The input →
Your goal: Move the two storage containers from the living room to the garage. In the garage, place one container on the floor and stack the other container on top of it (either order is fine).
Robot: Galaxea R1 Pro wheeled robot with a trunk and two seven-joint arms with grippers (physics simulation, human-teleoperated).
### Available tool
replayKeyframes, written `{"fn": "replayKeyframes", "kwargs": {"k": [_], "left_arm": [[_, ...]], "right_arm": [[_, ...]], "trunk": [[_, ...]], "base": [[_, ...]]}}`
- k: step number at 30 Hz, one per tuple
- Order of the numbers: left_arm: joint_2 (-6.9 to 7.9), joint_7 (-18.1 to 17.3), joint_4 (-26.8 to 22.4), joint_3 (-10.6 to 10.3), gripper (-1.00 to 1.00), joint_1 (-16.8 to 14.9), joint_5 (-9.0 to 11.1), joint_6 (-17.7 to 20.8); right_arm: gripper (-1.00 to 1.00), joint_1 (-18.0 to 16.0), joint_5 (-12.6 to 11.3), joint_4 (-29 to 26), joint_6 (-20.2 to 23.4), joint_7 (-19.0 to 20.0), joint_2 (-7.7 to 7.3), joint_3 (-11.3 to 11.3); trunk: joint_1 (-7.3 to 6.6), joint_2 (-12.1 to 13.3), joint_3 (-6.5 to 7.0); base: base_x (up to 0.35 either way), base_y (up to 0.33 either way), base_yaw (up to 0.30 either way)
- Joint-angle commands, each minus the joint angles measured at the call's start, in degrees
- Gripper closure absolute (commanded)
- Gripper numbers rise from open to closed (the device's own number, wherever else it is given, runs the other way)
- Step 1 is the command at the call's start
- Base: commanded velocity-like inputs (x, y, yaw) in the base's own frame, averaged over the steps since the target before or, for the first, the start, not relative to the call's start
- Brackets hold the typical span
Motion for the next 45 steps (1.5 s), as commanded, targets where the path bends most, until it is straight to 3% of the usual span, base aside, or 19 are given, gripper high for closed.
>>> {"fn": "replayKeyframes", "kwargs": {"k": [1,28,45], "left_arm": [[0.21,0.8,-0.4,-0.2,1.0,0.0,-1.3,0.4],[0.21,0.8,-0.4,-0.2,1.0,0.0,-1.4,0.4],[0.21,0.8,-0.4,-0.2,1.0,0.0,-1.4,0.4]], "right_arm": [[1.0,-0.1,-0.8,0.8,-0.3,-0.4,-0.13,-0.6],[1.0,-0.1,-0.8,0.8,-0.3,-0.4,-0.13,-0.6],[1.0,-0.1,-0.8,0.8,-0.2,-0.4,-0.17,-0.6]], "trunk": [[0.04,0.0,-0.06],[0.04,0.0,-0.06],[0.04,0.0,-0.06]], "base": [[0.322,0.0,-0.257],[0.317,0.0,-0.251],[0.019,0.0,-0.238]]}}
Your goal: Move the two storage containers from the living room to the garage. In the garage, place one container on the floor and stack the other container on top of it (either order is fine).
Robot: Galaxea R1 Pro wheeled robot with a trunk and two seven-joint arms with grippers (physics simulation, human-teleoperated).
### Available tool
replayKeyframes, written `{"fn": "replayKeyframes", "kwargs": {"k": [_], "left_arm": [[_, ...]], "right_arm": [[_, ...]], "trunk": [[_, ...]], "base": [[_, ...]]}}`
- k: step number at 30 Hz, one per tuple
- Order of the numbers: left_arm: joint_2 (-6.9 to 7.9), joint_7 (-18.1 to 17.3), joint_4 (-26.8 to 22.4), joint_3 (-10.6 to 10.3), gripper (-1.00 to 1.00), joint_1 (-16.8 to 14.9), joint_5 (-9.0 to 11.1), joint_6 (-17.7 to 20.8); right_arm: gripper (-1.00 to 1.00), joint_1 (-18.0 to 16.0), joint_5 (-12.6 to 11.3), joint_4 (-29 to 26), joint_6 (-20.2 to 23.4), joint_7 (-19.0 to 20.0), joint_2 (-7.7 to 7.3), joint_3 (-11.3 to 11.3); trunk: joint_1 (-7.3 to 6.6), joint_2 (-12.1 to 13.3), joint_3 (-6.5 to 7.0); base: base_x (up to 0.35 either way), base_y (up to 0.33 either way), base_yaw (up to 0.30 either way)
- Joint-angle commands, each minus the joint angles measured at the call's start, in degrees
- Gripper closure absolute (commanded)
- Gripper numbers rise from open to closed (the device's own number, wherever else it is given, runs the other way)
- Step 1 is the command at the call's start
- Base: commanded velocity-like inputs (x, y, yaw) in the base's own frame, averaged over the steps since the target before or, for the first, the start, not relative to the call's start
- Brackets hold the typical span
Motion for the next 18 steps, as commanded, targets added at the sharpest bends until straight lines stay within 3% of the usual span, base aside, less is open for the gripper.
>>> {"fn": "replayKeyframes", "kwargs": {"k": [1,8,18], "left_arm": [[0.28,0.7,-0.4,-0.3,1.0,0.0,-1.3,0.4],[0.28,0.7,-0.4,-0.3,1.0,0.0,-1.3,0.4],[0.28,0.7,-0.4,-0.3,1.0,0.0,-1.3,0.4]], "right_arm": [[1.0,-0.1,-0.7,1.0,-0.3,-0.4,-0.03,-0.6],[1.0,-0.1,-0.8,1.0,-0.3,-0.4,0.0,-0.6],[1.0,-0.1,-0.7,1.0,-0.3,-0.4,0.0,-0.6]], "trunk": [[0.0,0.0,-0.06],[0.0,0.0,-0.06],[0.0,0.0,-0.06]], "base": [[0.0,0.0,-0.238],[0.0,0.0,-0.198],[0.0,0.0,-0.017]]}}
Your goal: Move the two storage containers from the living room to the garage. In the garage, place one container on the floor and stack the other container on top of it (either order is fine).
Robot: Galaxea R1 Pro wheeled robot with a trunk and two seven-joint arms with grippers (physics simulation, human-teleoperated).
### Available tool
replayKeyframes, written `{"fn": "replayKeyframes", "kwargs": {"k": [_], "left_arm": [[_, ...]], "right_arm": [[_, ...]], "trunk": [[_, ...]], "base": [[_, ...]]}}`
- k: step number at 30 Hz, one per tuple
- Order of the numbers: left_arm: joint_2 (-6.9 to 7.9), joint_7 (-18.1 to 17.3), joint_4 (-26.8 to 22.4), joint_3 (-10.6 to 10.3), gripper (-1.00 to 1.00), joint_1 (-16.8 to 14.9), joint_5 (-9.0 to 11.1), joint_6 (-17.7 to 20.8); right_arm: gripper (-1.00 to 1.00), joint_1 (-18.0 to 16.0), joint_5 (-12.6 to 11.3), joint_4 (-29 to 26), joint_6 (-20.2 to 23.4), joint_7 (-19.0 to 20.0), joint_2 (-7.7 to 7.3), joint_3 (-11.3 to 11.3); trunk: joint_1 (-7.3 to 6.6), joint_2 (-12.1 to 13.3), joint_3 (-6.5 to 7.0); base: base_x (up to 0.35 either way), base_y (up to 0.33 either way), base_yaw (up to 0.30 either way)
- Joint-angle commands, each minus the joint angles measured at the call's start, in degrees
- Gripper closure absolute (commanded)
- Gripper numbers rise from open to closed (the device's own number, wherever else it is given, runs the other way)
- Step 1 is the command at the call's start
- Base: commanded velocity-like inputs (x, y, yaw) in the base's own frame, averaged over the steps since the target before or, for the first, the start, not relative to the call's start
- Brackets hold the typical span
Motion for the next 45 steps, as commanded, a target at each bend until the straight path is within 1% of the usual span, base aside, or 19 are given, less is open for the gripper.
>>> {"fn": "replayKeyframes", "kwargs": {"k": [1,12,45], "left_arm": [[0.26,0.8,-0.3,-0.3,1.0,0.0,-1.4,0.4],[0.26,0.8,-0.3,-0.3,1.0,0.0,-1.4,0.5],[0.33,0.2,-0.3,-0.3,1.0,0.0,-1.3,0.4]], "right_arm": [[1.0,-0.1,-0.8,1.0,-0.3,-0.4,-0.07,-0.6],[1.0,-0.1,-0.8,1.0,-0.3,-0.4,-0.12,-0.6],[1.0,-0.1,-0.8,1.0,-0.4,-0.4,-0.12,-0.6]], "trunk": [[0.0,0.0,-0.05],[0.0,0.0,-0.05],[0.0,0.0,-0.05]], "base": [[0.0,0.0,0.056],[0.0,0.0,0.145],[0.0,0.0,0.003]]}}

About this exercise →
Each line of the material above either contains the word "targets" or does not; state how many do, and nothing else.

Output below →
2